Madagascar Beach Resort Built with Black Money from Romania
Facing accusations of corruption, a former Romanian mayor left the country just before New Year’s, taking refuge in Madagascar.
An arrest warrant in his name was issued on January 10 after Radu Mazăre failed to show up for a probation hearing. Mazăre has informed the police that he was in Madagascar, where he intends to stay and request political asylum.
What led the flamboyant former mayor of Constanța, an ancient seaport, to a distant tropical island?
As it turns out, Mazăre has a stake in a kitesurfing resort on Madagascar -- into which, anti-corruption prosecutors say, he has invested bribe money from a different, earlier corruption case.

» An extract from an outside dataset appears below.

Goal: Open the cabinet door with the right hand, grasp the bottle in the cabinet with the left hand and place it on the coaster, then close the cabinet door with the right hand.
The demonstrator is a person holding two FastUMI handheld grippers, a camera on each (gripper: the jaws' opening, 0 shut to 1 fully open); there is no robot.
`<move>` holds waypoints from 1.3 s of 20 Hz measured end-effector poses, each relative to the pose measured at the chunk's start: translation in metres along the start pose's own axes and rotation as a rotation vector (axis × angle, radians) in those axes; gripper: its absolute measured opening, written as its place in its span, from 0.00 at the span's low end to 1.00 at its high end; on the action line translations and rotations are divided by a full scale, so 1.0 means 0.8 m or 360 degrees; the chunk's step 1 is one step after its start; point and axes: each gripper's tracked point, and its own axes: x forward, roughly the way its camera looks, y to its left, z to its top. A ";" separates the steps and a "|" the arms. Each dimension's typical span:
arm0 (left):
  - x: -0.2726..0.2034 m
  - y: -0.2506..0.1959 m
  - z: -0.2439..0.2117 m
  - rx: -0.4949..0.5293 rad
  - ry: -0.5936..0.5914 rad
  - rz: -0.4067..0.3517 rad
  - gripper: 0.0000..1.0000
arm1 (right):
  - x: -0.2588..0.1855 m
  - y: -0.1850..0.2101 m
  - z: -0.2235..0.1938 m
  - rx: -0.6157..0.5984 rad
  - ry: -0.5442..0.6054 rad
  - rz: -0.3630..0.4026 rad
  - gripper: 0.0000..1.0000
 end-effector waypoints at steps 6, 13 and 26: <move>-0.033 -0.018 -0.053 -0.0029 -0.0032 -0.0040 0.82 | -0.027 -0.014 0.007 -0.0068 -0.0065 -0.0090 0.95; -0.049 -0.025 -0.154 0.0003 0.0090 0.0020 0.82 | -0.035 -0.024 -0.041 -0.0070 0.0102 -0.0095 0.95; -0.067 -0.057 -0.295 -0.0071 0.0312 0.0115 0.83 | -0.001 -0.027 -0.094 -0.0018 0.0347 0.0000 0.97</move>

Reporters for the RISE Project, an OCCRP partner, traced funds that came out of an alleged €175,000 bribe the mayor had received along with his brother to the four-star Mantasaly Resort.
According to court documents, the bribe was meant to snag a contract to build low-income housing for Shapir Structures SRL, a subsidiary of Israeli construction giant Shapir Engineering and Industry Ltd.

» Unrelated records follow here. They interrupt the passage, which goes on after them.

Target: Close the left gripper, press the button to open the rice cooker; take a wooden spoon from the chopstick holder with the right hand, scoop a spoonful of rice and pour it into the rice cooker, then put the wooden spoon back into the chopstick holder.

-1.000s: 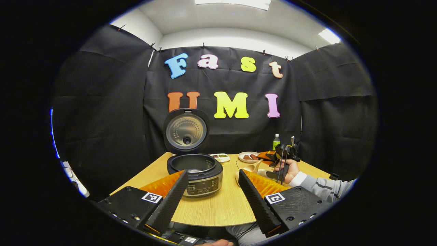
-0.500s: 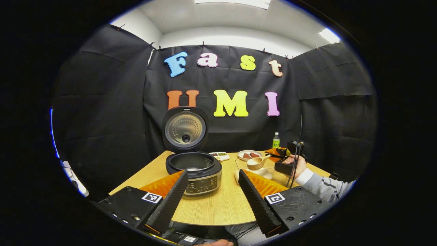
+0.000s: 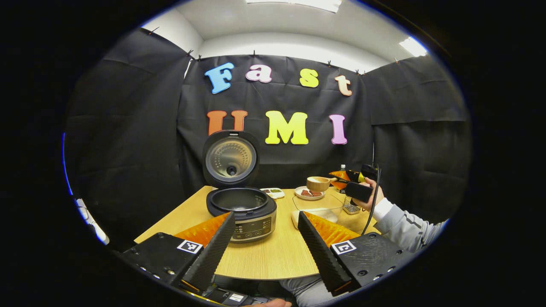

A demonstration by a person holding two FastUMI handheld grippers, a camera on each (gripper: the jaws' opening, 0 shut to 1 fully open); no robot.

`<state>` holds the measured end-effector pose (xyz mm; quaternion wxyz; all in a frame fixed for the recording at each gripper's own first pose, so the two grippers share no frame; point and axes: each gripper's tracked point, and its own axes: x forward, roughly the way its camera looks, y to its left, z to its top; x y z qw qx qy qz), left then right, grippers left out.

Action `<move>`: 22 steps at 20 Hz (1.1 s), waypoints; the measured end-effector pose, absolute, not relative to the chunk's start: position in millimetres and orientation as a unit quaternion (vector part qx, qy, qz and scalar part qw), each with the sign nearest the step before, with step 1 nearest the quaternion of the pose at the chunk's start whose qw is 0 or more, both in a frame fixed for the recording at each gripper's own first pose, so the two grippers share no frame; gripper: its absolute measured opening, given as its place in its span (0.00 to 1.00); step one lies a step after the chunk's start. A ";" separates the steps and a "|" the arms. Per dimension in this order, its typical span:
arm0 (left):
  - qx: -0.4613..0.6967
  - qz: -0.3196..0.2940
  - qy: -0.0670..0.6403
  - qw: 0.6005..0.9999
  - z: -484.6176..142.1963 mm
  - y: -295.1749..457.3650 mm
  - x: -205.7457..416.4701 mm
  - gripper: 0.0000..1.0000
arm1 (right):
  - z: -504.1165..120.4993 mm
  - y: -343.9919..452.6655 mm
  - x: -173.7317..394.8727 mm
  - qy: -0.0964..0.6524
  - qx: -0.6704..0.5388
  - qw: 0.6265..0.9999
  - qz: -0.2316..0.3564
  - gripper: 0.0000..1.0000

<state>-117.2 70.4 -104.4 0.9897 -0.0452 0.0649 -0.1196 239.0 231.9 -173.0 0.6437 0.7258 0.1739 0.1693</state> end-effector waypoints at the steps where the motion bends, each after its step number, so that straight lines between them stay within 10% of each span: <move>1: -0.046 -0.115 0.071 0.990 -106.1 75.7 -118.1 0.94 | -166.1 240.9 239.7 0.175 0.729 0.640 0.170 0.15; 11: -0.048 -0.096 0.048 0.993 -87.0 121.1 -146.4 0.95 | -116.3 355.4 247.0 0.204 0.709 0.648 0.188 0.15; 22: -0.033 -0.050 0.027 0.998 -72.1 156.1 -161.0 0.94 | -118.4 461.0 262.5 0.243 0.496 0.813 0.184 0.16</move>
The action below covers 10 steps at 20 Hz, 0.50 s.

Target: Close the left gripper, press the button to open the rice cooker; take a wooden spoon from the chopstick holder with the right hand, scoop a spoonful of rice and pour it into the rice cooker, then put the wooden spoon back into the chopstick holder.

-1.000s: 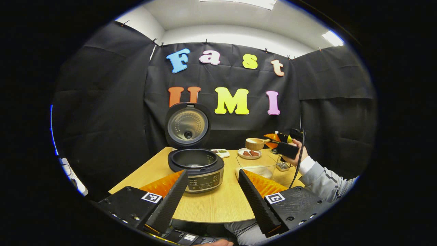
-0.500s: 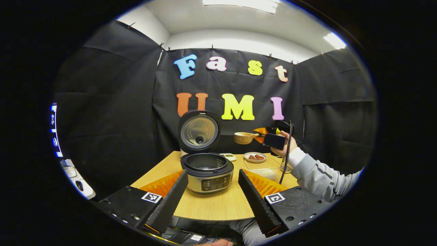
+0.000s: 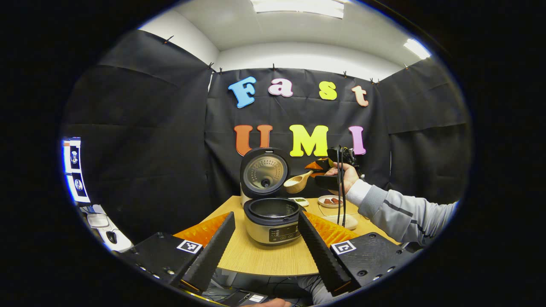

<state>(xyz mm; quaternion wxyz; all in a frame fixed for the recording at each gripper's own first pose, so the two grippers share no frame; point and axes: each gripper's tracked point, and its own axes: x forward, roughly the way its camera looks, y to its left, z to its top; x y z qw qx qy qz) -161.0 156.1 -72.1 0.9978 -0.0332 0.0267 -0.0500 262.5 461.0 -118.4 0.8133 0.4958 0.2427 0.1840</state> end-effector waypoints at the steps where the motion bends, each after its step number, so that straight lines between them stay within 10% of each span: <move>1: -0.032 -0.048 0.026 0.998 -72.0 158.5 -162.8 0.94 | -117.9 464.1 263.3 0.239 0.477 0.826 0.181 0.16; 10: -0.045 -0.029 0.025 0.998 -77.6 177.5 -165.8 0.95 | -109.9 482.0 257.2 0.210 0.333 0.893 0.217 0.16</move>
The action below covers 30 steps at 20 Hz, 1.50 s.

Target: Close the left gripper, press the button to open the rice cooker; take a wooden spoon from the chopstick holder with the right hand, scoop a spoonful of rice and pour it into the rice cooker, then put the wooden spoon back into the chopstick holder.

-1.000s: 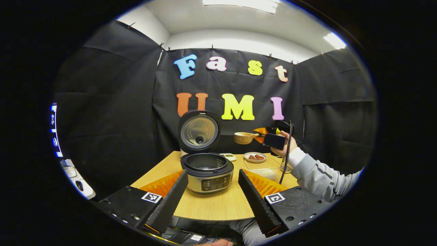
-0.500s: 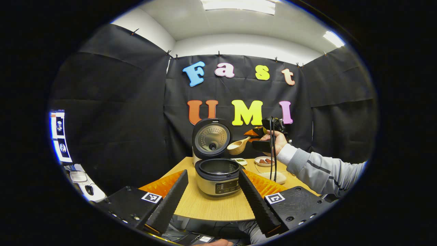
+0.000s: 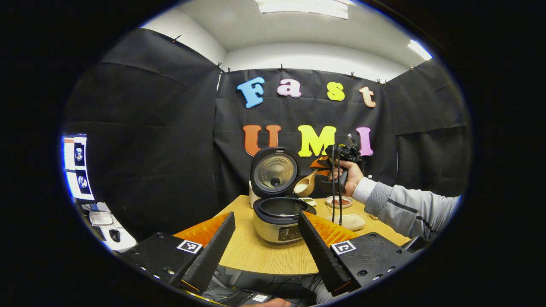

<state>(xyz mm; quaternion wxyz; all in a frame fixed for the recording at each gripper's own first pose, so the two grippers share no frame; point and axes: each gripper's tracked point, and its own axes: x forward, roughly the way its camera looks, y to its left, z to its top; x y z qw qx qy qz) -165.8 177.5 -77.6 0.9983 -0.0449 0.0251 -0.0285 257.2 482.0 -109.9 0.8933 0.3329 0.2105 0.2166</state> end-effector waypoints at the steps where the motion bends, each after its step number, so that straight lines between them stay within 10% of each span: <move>1: -0.048 -0.026 0.024 0.998 -78.1 181.2 -167.1 0.95 | -109.0 483.3 254.6 0.205 0.311 0.902 0.219 0.16; 30: -0.060 -0.046 0.053 0.996 -107.7 170.7 -164.9 0.95 | -78.4 527.9 212.1 0.057 -0.002 0.966 0.252 0.16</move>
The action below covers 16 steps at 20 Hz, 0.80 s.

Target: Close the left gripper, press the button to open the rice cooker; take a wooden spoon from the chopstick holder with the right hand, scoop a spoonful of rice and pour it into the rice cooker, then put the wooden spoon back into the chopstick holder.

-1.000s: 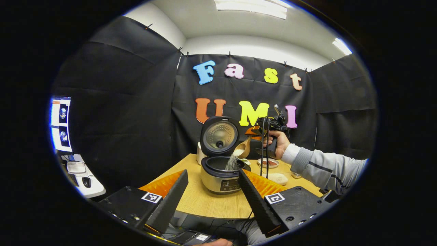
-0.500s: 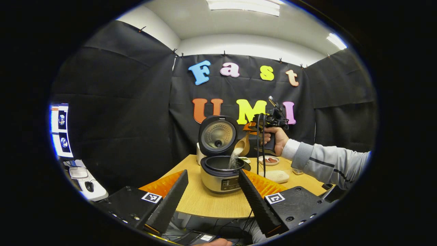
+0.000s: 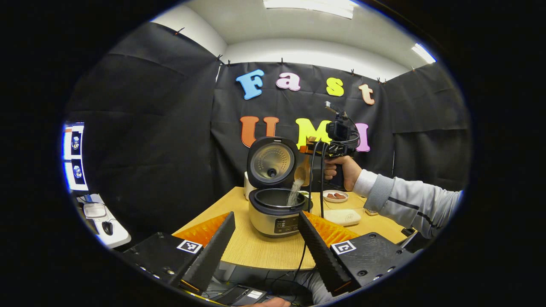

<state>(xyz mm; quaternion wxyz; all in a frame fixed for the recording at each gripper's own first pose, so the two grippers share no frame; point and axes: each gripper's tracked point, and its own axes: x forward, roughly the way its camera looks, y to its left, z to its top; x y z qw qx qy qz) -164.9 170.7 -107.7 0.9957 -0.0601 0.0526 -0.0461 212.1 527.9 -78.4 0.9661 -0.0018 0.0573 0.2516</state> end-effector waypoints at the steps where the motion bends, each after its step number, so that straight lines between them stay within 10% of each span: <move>1: -0.060 -0.045 0.054 0.996 -109.6 171.3 -164.7 0.95 | -78.1 533.3 207.9 0.052 -0.020 0.965 0.256 0.16; 16: -0.068 -0.046 0.075 0.994 -109.6 163.3 -158.1 0.95 | -35.5 513.5 169.5 -0.011 -0.136 0.959 0.249 0.16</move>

“(T)he representative of Shapir wanted to make sure he would win the tender for the project,” the court document says. “As a consequence, the amounts representing the bribe ... were transferred to an offshore company controlled by [an intermediary].”
The money ended up in the Israeli bank accounts of the former mayor and his brother Alexandru (who also left Romania for Madagascar over the holidays).

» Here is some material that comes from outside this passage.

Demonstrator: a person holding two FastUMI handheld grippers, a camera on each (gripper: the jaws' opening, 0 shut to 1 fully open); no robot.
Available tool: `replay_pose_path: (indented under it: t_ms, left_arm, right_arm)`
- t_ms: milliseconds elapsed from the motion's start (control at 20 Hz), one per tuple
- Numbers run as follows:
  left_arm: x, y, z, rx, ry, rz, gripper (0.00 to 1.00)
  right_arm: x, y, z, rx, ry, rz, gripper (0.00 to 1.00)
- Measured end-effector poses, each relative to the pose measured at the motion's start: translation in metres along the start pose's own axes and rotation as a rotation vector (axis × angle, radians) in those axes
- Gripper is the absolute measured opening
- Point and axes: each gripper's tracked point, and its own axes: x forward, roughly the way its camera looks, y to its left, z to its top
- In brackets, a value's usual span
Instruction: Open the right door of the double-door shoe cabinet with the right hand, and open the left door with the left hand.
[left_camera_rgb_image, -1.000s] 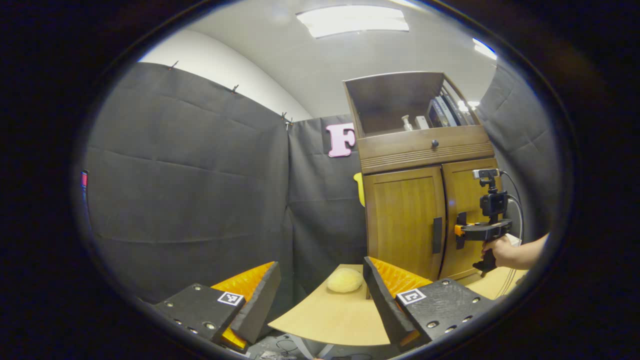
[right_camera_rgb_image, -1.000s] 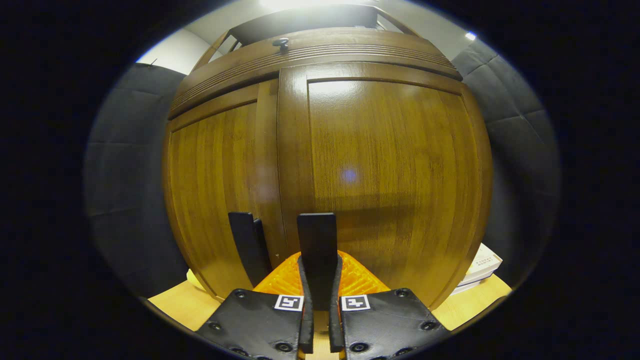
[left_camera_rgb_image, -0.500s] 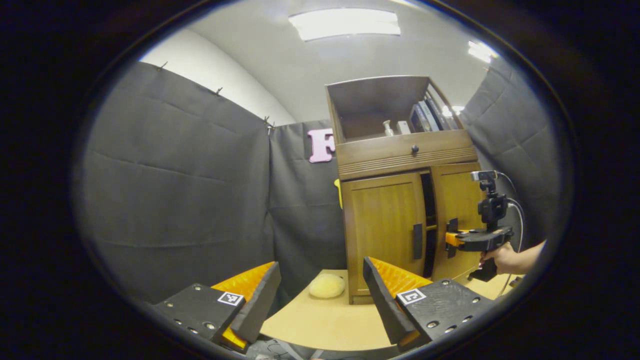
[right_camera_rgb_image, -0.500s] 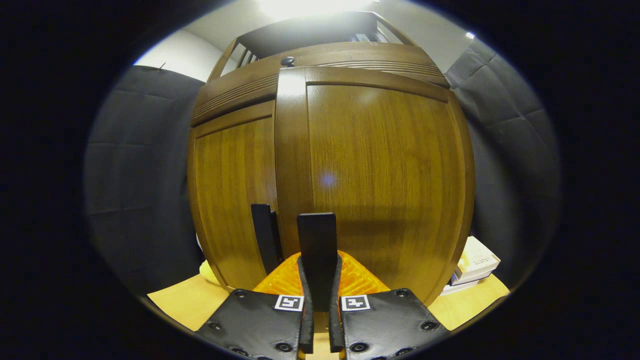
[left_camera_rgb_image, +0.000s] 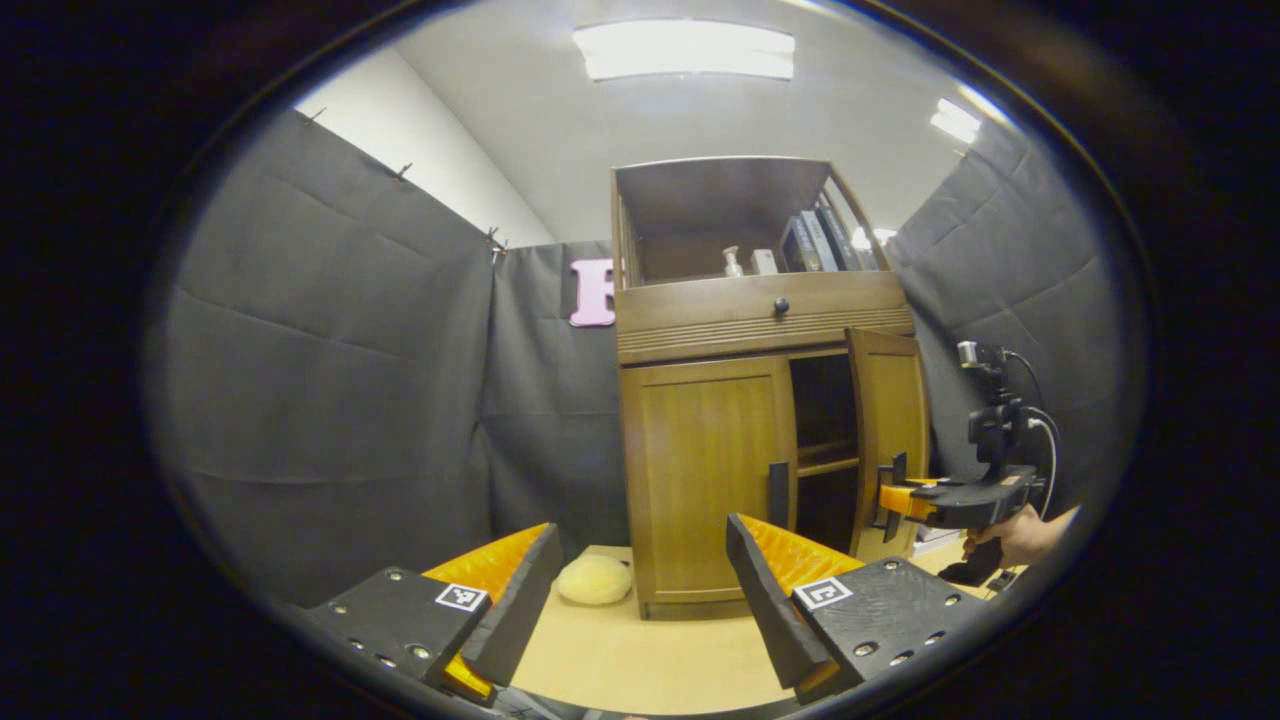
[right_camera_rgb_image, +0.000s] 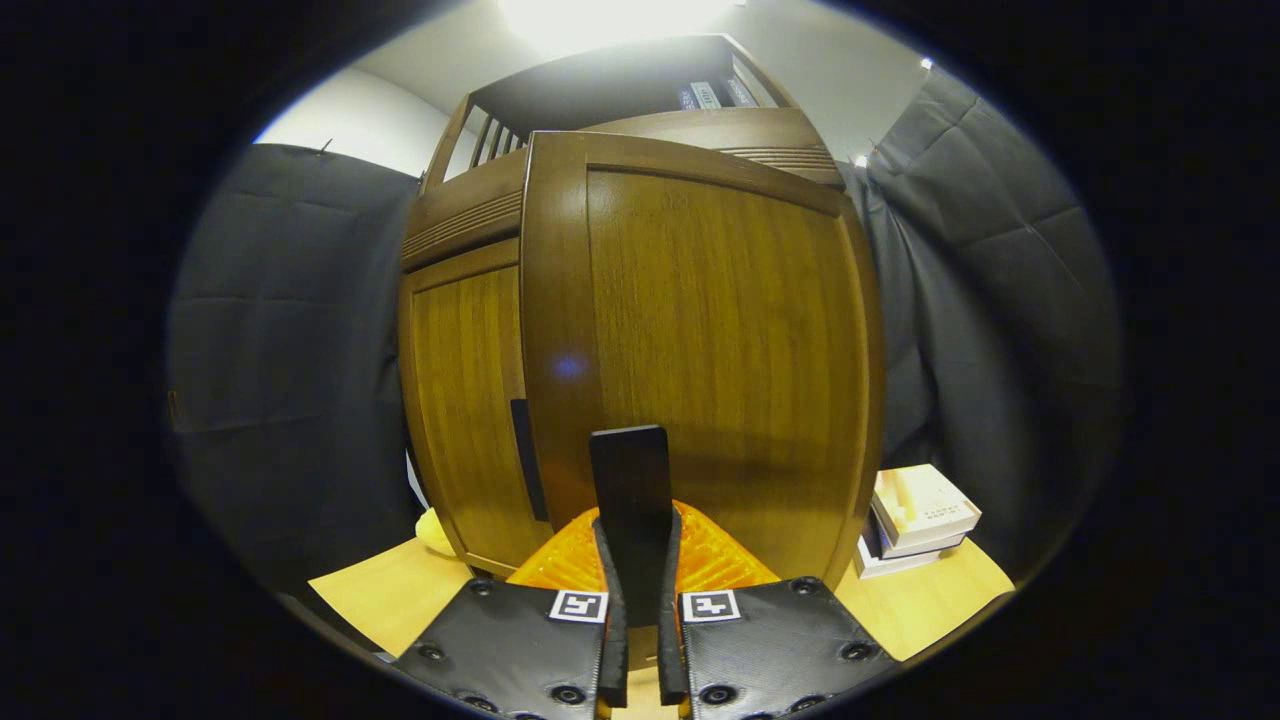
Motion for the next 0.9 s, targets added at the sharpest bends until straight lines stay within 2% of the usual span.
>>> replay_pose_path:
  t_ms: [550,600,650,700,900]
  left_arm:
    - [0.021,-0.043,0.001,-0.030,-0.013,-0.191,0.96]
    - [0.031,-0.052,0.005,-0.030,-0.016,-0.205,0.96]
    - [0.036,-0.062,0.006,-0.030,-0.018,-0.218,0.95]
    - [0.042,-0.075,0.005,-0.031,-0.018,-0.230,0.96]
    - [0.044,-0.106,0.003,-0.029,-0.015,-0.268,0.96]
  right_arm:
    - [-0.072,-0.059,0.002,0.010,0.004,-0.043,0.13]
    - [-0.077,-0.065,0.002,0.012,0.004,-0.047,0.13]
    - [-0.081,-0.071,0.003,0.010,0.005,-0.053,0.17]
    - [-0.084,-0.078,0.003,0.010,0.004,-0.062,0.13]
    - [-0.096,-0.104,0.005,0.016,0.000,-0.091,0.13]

The bribe appears to have done its job. Shapir got the €10 million contract. The housing project, called the Henri Coandă Social Campus, was built in the city’s northwest.
The “representative of Shapir” mentioned in the court document is Avraham Morgenstern, the former head of Shapir Structures. Morgenstern was convicted of tax evasion in January 2017, but left the country before the final decision was handed down in August. He was arrested in Argentina on December 13, and extradition procedures are ongoing.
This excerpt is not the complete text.